Что день грядущий мне готовит? Его мой взор напрасно ловит, В глубокой мгле таится он…
(VI, 125) —
и одним из следствий этой непредсказуемости было то, что всеобъемлющий жесткий «план свободного романа» (VI, 636) не мог быть составлен или хотя бы более или менее «ясно различен» (VI, 190) ни в начале работы над произведением, ни в дальнейшем, на каком-либо промежуточном творческом биваке. Жизнь постоянно преподносила нечаянности, кардинально менялась, имела семь пятниц на неделе — и вынуждала автора чутко и четко реагировать на все ее каверзы, «вписываться» в меняющиеся контексты, «блуждать вкось и вкрив» (VI, 163).
В любой миг «бумагомарательства» Пушкин имел возможность обозревать, анализировать и художественно преображать лишь прошедшее и короткий отрезок настоящего, простирающийся до очередного жизненного поворота. Это означало, что «большое стихотворение, которое, вероятно, не будет окончено»[173] (VI, 638), именуемое «Евгением Онегиным», было объективно доступно только краткосрочному планированию — на ту песнь, что находилась в сию минуту в работе, максимум — еще и на последующую. Общий же план такого произведения (его «даль») слагался постепенно, прирастая по главам, и оформился на бумаге (как прозрение, внезапно нашедшее на автора и автором же задокументированное) в монументальное целое только по завершении труда (VI, 532).
Конечно, задорная и поверхностная журналистика того времени не могла дать адекватную оценку подобным поэтическим диковинам, и Пушкин, печатая в 1825 году первую главу романа, не преминул едко высказаться на сей счет: «Дальновидные критики заметят конечно недостаток плана. Всякой волен судить о плане целого романа, прочитав первую главу оного» (VI, 638).
Методика долговременной работы над «большим стихотворением» была, по Пушкину, нехитра: надо было неуклонно и терпеливо «набирать строфы в Онегина» (XIV, 35). Говоря еще проще, надлежало жить, «мыслить и страдать», копить факты и наблюдения («ума холодные наблюдения»; VI, 3), достойные страниц романа, — и затем (или параллельно) превращать накопленную «правду» в «поэзию». В первой главе «Евгения Онегина» творческая лаборатория автора представлена, в частности, таким образом:
Бывало, милые предметы Мне снились, и душа моя Их образ тайный сохранила; Их после Муза оживила…
(VI, 29). «Набирание строф» там и сям делало их, как признавался автор в письме 1824 года, «пестрыми» (XIII, 92), а возникавший из таковых строф, к которым добавлялись в изрядном количестве стихи собственно лирические («сердца горестные заметы»; VI, 3), рассказ — «несвязным» (VI, 466).
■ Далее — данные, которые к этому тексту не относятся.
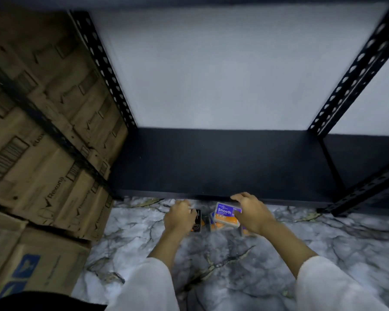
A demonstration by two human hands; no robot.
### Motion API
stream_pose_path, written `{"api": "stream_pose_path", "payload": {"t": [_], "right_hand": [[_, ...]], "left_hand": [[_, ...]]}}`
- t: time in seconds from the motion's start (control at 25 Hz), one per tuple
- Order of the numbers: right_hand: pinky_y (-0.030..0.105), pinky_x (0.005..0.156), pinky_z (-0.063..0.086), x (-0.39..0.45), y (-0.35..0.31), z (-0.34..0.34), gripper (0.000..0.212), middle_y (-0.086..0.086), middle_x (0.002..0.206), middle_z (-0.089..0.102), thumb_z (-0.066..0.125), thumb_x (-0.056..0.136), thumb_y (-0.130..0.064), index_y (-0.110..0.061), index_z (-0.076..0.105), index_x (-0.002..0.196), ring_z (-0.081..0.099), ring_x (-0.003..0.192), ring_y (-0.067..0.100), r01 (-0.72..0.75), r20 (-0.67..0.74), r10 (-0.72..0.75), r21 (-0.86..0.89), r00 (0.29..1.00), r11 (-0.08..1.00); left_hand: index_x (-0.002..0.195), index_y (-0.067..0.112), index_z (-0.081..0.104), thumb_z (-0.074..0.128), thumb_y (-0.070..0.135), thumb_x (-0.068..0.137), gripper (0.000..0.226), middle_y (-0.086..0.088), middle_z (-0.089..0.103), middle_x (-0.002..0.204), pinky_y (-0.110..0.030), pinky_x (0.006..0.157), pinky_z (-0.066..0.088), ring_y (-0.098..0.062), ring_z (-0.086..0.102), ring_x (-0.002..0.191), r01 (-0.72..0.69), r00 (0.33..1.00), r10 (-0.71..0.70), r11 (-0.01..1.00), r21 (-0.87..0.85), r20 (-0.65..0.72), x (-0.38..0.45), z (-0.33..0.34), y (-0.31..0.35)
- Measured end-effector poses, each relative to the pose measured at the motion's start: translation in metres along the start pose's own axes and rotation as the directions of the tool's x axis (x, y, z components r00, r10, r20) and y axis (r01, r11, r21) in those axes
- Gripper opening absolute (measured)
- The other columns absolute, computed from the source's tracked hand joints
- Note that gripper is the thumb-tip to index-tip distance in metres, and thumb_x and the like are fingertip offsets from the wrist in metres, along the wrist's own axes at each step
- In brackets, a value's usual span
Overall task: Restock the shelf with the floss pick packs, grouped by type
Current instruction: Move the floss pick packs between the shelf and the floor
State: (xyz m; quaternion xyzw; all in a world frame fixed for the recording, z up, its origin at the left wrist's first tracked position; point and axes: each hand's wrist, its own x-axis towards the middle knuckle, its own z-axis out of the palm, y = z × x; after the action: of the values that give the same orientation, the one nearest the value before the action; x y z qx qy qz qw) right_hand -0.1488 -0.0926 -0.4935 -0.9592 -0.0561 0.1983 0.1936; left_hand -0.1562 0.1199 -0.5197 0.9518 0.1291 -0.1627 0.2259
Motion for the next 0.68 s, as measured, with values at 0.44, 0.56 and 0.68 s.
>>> {"api": "stream_pose_path", "payload": {"t": [0.44,0.56,0.68], "right_hand": [[0.034,0.086,0.046,-0.121,-0.082,-0.200,0.029,0.000,0.119,0.060,0.050,0.094,-0.033,-0.022,0.057,0.120,0.058,0.105,0.022,0.082,-0.224,-0.092,-0.056,0.970,0.995],[0.032,0.084,0.045,-0.140,-0.108,-0.248,0.034,0.000,0.119,0.062,0.047,0.095,-0.035,-0.023,0.053,0.126,0.059,0.103,0.020,0.127,-0.317,-0.142,-0.068,0.938,0.990],[0.032,0.082,0.044,-0.151,-0.140,-0.296,0.032,-0.001,0.113,0.065,0.046,0.095,-0.035,-0.023,0.054,0.124,0.059,0.102,0.020,0.195,-0.428,-0.209,-0.077,0.879,0.978]], "left_hand": [[0.112,0.031,0.062,0.047,0.038,0.092,0.026,0.004,0.064,0.115,-0.035,0.088,0.048,-0.022,0.061,0.103,-0.316,0.925,0.336,0.939,0.134,-0.178,-0.112,-0.216,0.123],[0.112,0.029,0.061,0.046,0.038,0.093,0.026,0.004,0.066,0.110,-0.033,0.083,0.048,-0.019,0.062,0.097,-0.380,0.880,0.403,0.915,0.135,-0.252,-0.130,-0.264,0.147],[0.111,0.027,0.062,0.047,0.037,0.093,0.025,0.006,0.066,0.110,-0.031,0.078,0.046,-0.018,0.061,0.097,-0.412,0.819,0.442,0.897,0.161,-0.366,-0.140,-0.316,0.163]]}}
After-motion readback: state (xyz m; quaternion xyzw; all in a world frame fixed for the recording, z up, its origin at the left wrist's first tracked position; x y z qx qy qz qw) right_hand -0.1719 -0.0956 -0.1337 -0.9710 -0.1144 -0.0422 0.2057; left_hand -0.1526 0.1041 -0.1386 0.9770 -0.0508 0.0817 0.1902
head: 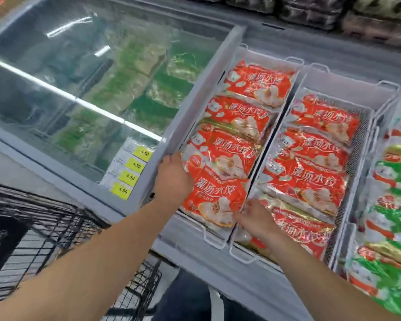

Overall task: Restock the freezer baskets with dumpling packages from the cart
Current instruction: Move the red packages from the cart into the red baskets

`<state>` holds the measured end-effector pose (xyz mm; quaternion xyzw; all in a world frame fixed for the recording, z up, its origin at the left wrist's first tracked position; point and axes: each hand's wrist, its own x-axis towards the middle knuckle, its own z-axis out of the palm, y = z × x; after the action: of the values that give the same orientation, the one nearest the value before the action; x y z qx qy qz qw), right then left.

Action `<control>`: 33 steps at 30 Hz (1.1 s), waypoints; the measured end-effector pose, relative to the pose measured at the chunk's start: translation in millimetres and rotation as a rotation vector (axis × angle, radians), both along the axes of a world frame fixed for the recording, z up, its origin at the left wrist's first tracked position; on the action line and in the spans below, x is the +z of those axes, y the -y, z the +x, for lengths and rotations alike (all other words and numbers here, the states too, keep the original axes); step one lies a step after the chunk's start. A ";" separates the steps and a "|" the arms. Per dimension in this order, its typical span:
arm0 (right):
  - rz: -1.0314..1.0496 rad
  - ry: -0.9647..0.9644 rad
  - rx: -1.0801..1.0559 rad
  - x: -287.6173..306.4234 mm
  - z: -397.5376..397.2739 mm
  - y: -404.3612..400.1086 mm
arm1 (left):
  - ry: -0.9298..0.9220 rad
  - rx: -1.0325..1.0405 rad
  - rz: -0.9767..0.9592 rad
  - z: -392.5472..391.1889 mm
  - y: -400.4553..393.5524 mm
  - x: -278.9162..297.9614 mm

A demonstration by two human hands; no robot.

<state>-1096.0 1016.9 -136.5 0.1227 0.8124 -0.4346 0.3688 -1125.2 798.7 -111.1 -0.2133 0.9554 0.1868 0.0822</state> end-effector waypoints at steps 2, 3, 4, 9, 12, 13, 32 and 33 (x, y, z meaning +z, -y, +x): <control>0.184 -0.118 0.235 -9.0 -5.1 2.1 | 0.121 -0.226 -0.075 8.6 -4.7 -19.8; 0.258 -0.168 0.334 -22.4 -7.5 4.9 | 0.187 -0.298 -0.061 10.1 -6.8 -32.1; 0.314 -0.203 0.406 -29.2 -10.1 7.9 | 0.256 -0.336 -0.039 10.0 -9.1 -42.0; 0.489 -0.522 0.614 -58.1 -18.7 32.3 | 0.408 -0.389 -0.024 -4.5 10.4 -83.9; 0.501 -0.494 0.714 -69.8 -19.3 47.6 | 0.436 -0.476 -0.064 -11.5 21.6 -92.9; 0.505 -0.386 0.766 -77.1 -16.4 50.7 | 0.451 -0.472 -0.055 -11.0 26.5 -97.1; 0.608 -0.257 0.917 -102.0 -42.0 49.1 | 0.591 -0.488 -0.050 -13.9 28.3 -113.7; 0.614 -0.259 0.925 -100.6 -39.6 48.8 | 0.598 -0.484 -0.062 -11.5 28.0 -112.0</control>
<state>-1135.6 968.1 -237.1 -0.1985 0.9093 0.0167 0.3653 -1136.7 770.7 -223.1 -0.0291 0.9172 0.0626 0.3925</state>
Сам же разраставшийся роман трактовался Пушкиным как «собранье пестрых глав» (VI, 3). Разумеется, эти автохарактеристики не лишены иронии и напускного самоуничижения, однако по сути своей очень точны: «роман Жизни» мог быть только таким — гетерогенным, «пестрым», как сама пушкинская жизнь, как Жизнь вообще, где многоликие «правда» и «поэзия» сосуществовали и сосуществуют вперемежку и вперемешку.
Предвидим серьезные возражения серьезных литературоведов и заранее, догадываясь о характере таковых протестов, согласимся с некоторыми из них — но все-таки назовем «Евгения Онегина» поэтическими мемуарами Пушкина,
В которых отразился век, И современный человек Изображен довольно верно…
(VI, 148). Этот «современный человек» — и сам автор, и не только он.
Роман густо заселен реальными «историческими лицами» из пушкинского окружения: здесь упоминаются (или даже принимают участие в действии) Истомина, Вяземский, Каверин, Державин, Чаадаев, Боратынский, Дельвиг, Шаховской и многие другие. Некоторые романные персонажи имеют (что бы ни проповедовали модные культурологи) жизненных прототипов. Например, в одном из писем поэт признался, что «оригиналом няни Татьяны» была его собственная няня (XIII, 129). (Мимоходом и ненастойчиво заметим, что Арине Родионовне Яковлевой героиня произведения, возможно, обязана своей фамилией: ведь она Ларина, то есть Л-Арина.)